Background¶
When categorical data, it is common to do conduct tests such as the Tukey Honest Significant Differences (HSD). This is a powerful test which compares all pairs, but as the number of groups increases the number of comparisons increases quickly. The following is the method I use to visualize differences in categorical data.
Disclaimer: I am not claiming to have invented something new, this is just how I like to visualize this analysis, I am sure there are similar methods out there.
T-Test¶
Say you have two samples, and you want to determine if they come from the same population, i.e. are they "different". You could just compare their means and if they are different then you are good to go... right? Well, what if they are pretty close? How close is close enough?
To test this we have the t-test.
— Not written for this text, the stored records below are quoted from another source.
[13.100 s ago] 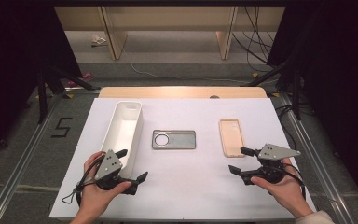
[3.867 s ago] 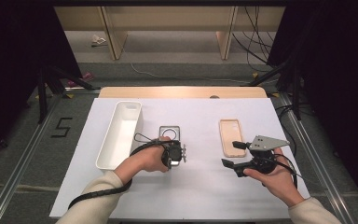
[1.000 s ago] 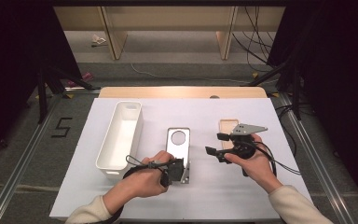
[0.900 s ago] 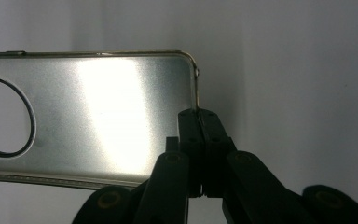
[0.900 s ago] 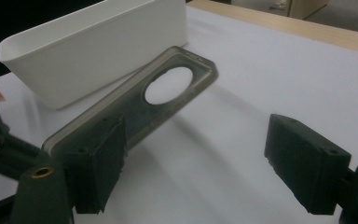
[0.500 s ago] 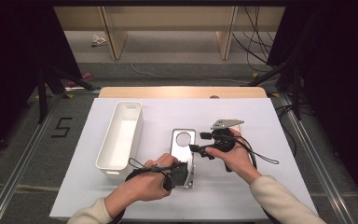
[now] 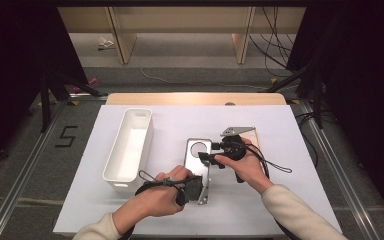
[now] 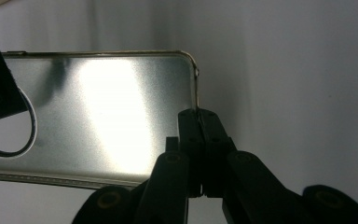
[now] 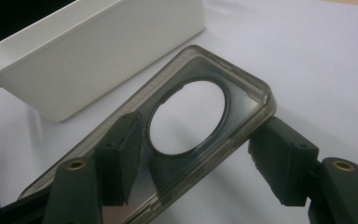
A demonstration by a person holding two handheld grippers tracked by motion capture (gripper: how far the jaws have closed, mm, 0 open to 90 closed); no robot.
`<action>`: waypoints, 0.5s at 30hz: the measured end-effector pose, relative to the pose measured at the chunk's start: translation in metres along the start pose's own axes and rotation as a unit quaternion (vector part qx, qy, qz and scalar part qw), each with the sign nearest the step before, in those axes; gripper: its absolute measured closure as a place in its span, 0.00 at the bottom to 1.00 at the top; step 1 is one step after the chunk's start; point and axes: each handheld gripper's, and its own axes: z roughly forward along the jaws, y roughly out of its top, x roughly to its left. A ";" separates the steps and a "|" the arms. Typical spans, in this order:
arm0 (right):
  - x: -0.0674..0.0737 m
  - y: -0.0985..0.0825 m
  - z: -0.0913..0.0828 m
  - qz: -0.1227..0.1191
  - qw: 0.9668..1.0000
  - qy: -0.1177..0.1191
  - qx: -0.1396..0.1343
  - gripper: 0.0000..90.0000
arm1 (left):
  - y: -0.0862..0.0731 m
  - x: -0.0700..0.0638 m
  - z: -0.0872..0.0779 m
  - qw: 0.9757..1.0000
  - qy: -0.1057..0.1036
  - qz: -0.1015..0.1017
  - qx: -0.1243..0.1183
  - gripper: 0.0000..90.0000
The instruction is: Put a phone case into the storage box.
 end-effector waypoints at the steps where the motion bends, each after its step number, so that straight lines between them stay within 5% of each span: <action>1: 0.000 0.000 0.000 0.001 1.000 0.000 0.000 0.42 | 0.000 -0.001 0.000 1.000 -0.003 -0.004 -0.001 0.98; 15: -0.004 0.002 -0.005 0.021 1.000 0.004 -0.007 0.63 | 0.000 -0.002 0.001 1.000 0.001 0.008 -0.002 0.98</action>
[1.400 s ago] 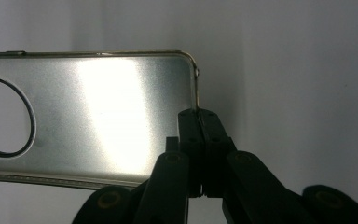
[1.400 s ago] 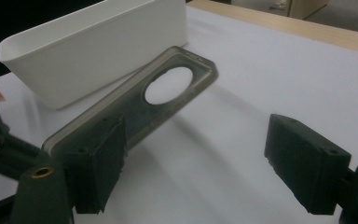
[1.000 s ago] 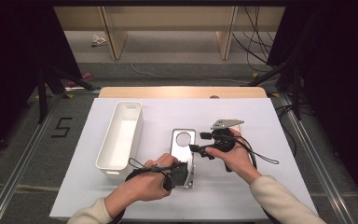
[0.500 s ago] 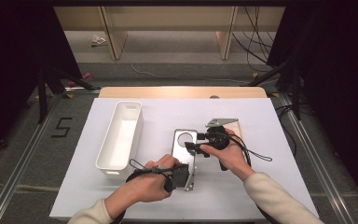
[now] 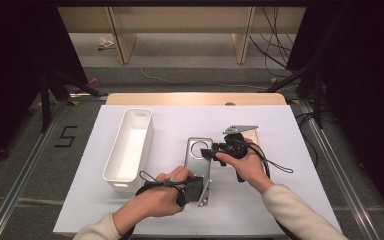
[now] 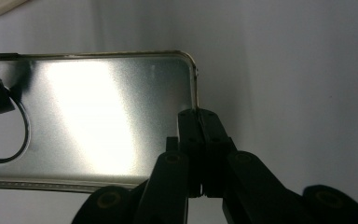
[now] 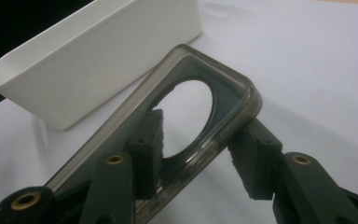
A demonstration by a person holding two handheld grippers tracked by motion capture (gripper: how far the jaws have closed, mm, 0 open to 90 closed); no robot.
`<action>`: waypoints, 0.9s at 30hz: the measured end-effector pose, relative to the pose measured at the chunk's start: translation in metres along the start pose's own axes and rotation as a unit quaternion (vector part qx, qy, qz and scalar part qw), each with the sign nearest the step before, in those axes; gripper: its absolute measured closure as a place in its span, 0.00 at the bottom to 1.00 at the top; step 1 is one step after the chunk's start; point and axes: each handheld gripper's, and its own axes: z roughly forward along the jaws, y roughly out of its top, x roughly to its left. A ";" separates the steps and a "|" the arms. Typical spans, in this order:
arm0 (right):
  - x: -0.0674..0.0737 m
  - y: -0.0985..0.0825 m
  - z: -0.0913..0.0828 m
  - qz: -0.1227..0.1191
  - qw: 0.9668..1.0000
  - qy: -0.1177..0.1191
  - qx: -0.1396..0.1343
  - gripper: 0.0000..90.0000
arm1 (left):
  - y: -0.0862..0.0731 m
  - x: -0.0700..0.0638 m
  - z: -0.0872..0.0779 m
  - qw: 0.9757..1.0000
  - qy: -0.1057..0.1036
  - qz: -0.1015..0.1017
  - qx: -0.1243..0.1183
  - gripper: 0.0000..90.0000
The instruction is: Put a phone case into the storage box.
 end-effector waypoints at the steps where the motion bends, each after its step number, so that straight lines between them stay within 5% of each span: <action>1: 0.000 0.000 0.000 0.003 1.000 0.001 0.000 0.64 | 0.000 0.001 0.000 1.000 0.001 0.005 0.000 0.98; 18: 0.007 0.012 -0.013 0.040 0.998 0.042 -0.020 0.81 | -0.003 0.001 0.008 1.000 0.019 0.014 -0.003 0.98; 27: 0.016 0.018 -0.021 0.075 0.993 0.081 -0.052 0.91 | -0.005 0.004 0.008 1.000 0.030 0.000 -0.003 0.97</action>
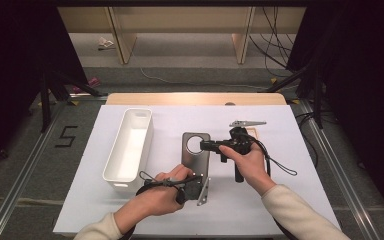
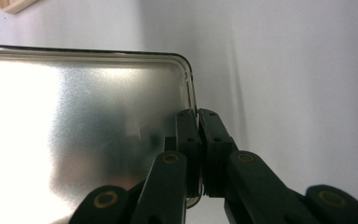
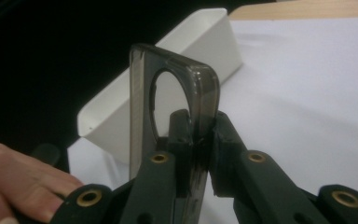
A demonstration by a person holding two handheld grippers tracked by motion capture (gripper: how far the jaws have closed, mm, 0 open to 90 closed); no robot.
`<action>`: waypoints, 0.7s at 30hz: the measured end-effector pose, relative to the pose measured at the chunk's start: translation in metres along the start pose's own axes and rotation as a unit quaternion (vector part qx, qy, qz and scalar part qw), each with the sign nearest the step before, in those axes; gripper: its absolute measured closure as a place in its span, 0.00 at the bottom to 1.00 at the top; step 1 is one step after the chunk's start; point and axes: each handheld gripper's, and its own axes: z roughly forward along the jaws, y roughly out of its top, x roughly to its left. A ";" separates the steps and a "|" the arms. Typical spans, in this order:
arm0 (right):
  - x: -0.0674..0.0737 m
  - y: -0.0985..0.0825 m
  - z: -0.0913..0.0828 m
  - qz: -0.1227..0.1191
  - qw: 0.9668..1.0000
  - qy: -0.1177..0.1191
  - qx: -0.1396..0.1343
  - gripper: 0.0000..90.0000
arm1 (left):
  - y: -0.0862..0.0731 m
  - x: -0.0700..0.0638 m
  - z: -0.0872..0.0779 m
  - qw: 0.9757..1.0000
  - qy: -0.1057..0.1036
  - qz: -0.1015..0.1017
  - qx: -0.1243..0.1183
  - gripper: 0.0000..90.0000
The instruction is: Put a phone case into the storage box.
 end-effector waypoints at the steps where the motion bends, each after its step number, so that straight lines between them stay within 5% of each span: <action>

We can test if two samples are significantly different from one another.
x <- rnorm(200, mean=18, sd=2) # generate normal distributed data
y <- rnorm(200, mean=22, sd=2) # generate different normal data
df <- data.frame(x=x, y=y) # put it in a data frame
df <- data.frame(melt(as.data.table(df))) # reformat the dataframe
# Plot
p <- ggplot(df, aes(x=value, fill=variable, color=variable)) +
geom_histogram(binwidth=1, alpha=0.5, position = "identity") +
ggtitle("Comparing means") + xlab("Value") + ylab("Frequency")
ggplotly(p, width=640, height=640)
#T Test
t.test(x,y)